I’m a huge fan of the Bsides movement, it is one of the cyber security industry’s most important grassroots initiatives. Bsides is a global network of community-driven security conferences that prioritise accessibility, collaboration, and knowledge sharing over commercial interests.
What Is the Bsides Movement?
Born from the recognition that mainstream security conferences had become increasingly expensive and vendor-focused, BSides events operate on a “by the community, for the community” philosophy, providing platforms where both seasoned professionals and newcomers can share real-world experiences, emerging threats, and innovative defensive strategies. These events deliberately maintain an intimate, inclusive atmosphere that encourages genuine dialogue and relationship-building, often featuring content that’s too cutting-edge, too niche, or too community-focused for larger commercial conferences. Indeed, this was very true of Bsides Cheltenham which included a series of “fireside chats” including a hard-hitting one on the phenomenon of Infosec influencers complete with a twist – the organisers handed out marshmallow s’more’s biscuits to the audience to complement the “fireside chats”, which was genius.

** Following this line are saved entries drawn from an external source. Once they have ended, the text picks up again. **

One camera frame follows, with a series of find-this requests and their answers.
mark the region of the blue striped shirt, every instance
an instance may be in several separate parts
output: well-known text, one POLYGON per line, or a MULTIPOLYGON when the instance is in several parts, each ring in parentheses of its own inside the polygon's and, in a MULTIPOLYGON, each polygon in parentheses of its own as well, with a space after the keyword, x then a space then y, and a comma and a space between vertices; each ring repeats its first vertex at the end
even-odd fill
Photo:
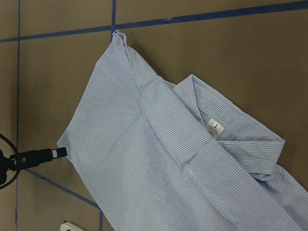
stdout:
POLYGON ((118 31, 58 145, 116 231, 308 230, 284 140, 195 75, 162 79, 118 31))

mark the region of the shirt collar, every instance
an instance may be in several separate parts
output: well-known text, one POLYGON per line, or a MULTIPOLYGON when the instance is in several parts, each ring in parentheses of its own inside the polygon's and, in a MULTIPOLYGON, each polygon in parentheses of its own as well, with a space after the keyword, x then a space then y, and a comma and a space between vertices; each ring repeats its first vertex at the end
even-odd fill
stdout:
POLYGON ((238 124, 246 127, 241 131, 242 141, 217 142, 247 172, 259 180, 273 172, 284 140, 196 76, 190 75, 171 87, 162 78, 156 78, 142 92, 150 123, 180 165, 212 139, 204 128, 200 108, 210 111, 230 131, 239 132, 238 124))

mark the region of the wrinkled fabric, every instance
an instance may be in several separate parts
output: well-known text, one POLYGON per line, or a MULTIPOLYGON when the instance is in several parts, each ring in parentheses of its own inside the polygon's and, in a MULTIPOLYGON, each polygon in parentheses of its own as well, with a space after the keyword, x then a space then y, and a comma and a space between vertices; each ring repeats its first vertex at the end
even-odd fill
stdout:
POLYGON ((118 31, 58 141, 116 231, 308 230, 283 145, 195 75, 162 79, 118 31))

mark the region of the striped shirt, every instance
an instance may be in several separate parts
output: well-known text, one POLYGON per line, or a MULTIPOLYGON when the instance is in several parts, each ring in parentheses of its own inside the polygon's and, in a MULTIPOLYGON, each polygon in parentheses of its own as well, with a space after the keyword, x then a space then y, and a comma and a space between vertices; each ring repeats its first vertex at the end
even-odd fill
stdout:
POLYGON ((308 230, 283 145, 195 75, 162 79, 118 31, 58 141, 116 231, 308 230))

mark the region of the black cable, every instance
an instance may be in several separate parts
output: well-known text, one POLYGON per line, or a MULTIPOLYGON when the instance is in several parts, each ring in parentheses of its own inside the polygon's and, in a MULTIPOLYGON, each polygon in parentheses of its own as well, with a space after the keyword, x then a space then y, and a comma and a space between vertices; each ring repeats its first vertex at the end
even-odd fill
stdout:
POLYGON ((10 184, 13 183, 14 180, 16 180, 16 178, 18 177, 19 173, 20 173, 20 170, 21 170, 21 158, 20 158, 20 155, 19 155, 19 152, 17 150, 17 148, 14 146, 14 144, 8 139, 6 138, 5 136, 3 136, 1 133, 0 133, 0 138, 2 140, 4 140, 14 151, 15 155, 16 155, 16 163, 18 165, 18 169, 16 170, 16 173, 14 175, 14 177, 9 181, 7 182, 6 184, 4 185, 1 185, 0 186, 0 190, 9 186, 10 184))

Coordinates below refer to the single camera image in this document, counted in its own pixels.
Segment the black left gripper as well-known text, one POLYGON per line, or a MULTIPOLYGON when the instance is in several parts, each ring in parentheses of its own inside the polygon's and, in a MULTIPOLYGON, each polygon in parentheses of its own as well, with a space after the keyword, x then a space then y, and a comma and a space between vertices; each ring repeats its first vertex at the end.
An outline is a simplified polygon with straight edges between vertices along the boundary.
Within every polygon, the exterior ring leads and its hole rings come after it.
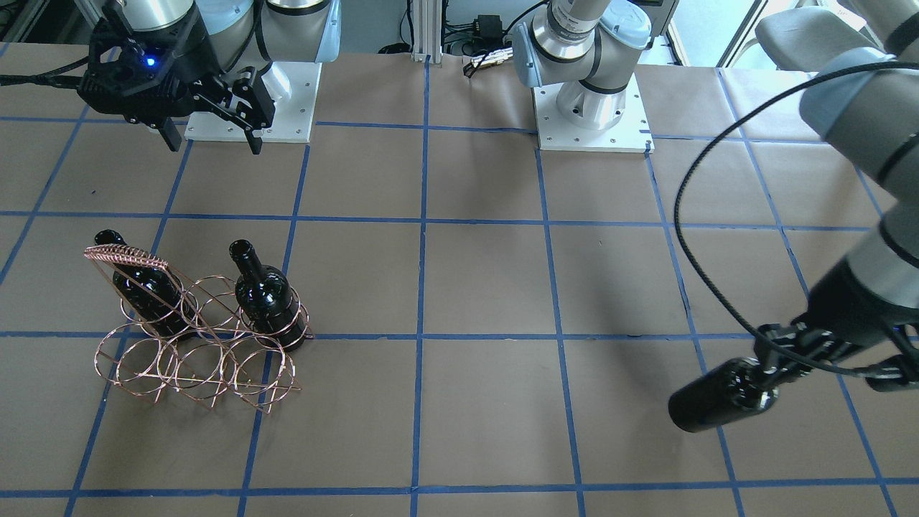
MULTIPOLYGON (((857 353, 891 340, 906 345, 904 326, 917 330, 917 308, 887 302, 857 281, 846 259, 827 272, 808 294, 807 310, 791 321, 790 327, 764 325, 758 330, 785 350, 814 361, 846 360, 857 353)), ((884 374, 893 377, 866 378, 873 390, 917 389, 917 349, 900 351, 880 363, 884 374)), ((812 367, 791 360, 768 345, 755 345, 755 385, 784 385, 810 373, 812 367)), ((762 414, 778 401, 779 388, 752 387, 752 412, 762 414)))

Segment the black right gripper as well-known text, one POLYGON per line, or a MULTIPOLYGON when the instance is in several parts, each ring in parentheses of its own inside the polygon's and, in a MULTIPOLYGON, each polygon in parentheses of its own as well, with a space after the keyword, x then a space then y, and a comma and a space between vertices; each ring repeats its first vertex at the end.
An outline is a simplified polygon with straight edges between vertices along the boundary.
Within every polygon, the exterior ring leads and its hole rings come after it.
MULTIPOLYGON (((80 98, 99 113, 154 127, 171 152, 181 149, 183 137, 167 118, 209 111, 240 122, 226 111, 238 79, 220 77, 223 69, 202 19, 178 19, 151 32, 99 19, 89 49, 80 98)), ((259 156, 262 128, 247 126, 244 138, 259 156)))

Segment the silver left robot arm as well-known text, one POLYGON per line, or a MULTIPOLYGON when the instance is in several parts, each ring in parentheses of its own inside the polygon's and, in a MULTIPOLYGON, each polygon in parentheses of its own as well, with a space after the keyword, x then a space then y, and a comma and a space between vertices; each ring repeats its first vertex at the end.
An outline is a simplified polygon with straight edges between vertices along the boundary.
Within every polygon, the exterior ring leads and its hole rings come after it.
MULTIPOLYGON (((813 369, 863 378, 880 392, 916 389, 917 350, 917 3, 854 1, 882 34, 882 46, 821 7, 791 9, 762 21, 770 58, 814 78, 769 99, 801 93, 801 120, 821 140, 896 199, 808 293, 788 326, 753 328, 726 300, 687 245, 677 190, 673 225, 706 287, 755 339, 754 358, 735 358, 673 393, 673 422, 696 432, 771 408, 778 387, 813 369)), ((571 124, 604 131, 620 121, 625 89, 652 23, 629 1, 547 1, 514 26, 520 81, 561 84, 557 105, 571 124)))

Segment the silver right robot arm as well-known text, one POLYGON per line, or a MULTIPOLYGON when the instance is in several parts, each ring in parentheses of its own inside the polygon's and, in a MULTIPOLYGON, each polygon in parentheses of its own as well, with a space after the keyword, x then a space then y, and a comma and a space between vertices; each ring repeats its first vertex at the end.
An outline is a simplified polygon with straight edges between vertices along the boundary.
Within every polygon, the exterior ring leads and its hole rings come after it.
POLYGON ((338 1, 98 1, 78 94, 183 141, 311 140, 319 76, 340 52, 338 1))

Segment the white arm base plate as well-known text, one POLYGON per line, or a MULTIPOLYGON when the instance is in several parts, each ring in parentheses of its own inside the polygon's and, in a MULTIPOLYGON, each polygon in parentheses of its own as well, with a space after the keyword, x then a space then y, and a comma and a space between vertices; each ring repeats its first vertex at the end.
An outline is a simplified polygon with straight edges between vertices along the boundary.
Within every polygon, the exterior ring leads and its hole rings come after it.
POLYGON ((531 89, 543 151, 650 153, 656 150, 635 73, 626 88, 600 94, 574 81, 531 89))
POLYGON ((246 143, 247 135, 263 143, 308 144, 322 63, 273 62, 259 78, 246 70, 233 86, 230 107, 240 122, 219 114, 195 112, 188 119, 188 141, 246 143), (250 128, 247 134, 244 129, 250 128))

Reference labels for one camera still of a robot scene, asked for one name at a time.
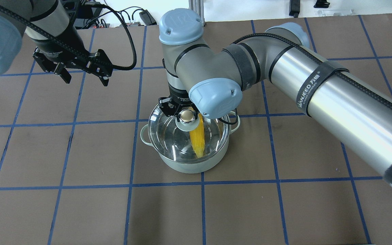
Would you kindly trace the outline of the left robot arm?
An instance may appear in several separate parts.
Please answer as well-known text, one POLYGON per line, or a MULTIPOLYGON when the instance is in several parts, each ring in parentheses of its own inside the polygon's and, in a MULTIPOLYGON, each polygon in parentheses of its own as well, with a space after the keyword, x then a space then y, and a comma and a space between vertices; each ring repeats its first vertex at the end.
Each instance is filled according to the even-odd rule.
POLYGON ((69 69, 93 74, 104 86, 111 65, 97 65, 89 58, 110 62, 99 49, 90 53, 60 0, 0 0, 0 75, 6 73, 21 50, 23 36, 36 45, 33 58, 43 72, 71 81, 69 69))

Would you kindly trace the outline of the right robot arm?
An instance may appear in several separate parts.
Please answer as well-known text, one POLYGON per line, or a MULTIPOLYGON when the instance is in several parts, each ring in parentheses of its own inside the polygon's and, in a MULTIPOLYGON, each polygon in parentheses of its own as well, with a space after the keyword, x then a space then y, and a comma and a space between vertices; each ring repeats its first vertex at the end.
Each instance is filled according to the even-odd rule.
POLYGON ((169 83, 203 116, 227 115, 244 90, 267 79, 392 186, 392 99, 312 51, 300 25, 246 35, 216 54, 200 16, 179 8, 162 16, 159 40, 169 83))

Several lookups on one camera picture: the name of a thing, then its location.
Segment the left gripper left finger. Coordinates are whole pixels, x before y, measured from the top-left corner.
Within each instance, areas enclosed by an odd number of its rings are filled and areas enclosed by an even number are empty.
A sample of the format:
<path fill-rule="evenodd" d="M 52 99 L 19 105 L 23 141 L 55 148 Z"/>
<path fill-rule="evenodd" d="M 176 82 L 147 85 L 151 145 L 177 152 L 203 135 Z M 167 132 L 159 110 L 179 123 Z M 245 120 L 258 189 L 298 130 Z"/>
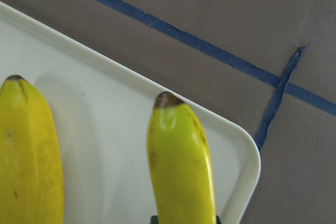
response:
<path fill-rule="evenodd" d="M 158 216 L 157 215 L 153 215 L 150 218 L 150 224 L 159 224 L 159 220 L 158 220 Z"/>

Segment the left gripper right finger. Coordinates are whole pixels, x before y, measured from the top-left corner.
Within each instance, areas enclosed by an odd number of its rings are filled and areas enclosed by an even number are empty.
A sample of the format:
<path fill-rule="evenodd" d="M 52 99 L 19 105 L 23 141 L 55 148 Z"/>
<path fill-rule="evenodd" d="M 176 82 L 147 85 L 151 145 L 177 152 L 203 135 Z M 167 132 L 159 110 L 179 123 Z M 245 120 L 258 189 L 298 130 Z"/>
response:
<path fill-rule="evenodd" d="M 221 221 L 220 221 L 219 216 L 216 216 L 216 223 L 217 223 L 217 224 L 221 224 Z"/>

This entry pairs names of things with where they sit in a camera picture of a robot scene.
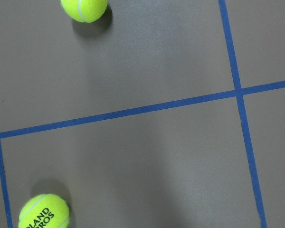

With hundreds of Bsides events now held annually across six continents, the movement has become an essential ecosystem for cyber security intelligence sharing, professional development, and the kind of organic collaboration that strengthens collective defence capabilities. The BSides model proves that some of the industry’s most valuable insights emerge not from vendor presentations or formal research papers, but from practitioners sharing their experiences, failures, and discoveries with peers who face similar challenges in the cyber security and infosec industry.
Key Intelligence from Top Industry Leaders
The event featured exceptional insights from Ollie Whitehouse, NCSC’s Chief Technical Officer, who reinforced a fundamental truth we champion at HOOP Cyber: transparency in software development is critical for effective security architecture. His observation that “we know more about what is in our sausages than our software” resonates deeply with our data lake methodology, where visibility and enrichment at point of ingestion creates the transparency needed for proactive threat detection.
Whitehouse’s emphasis on passkeys over passwords and making the UK “the most hostile place to target” aligns with our orchestrated defence approach of using enriched data streams to create adaptive, intelligence-driven security postures.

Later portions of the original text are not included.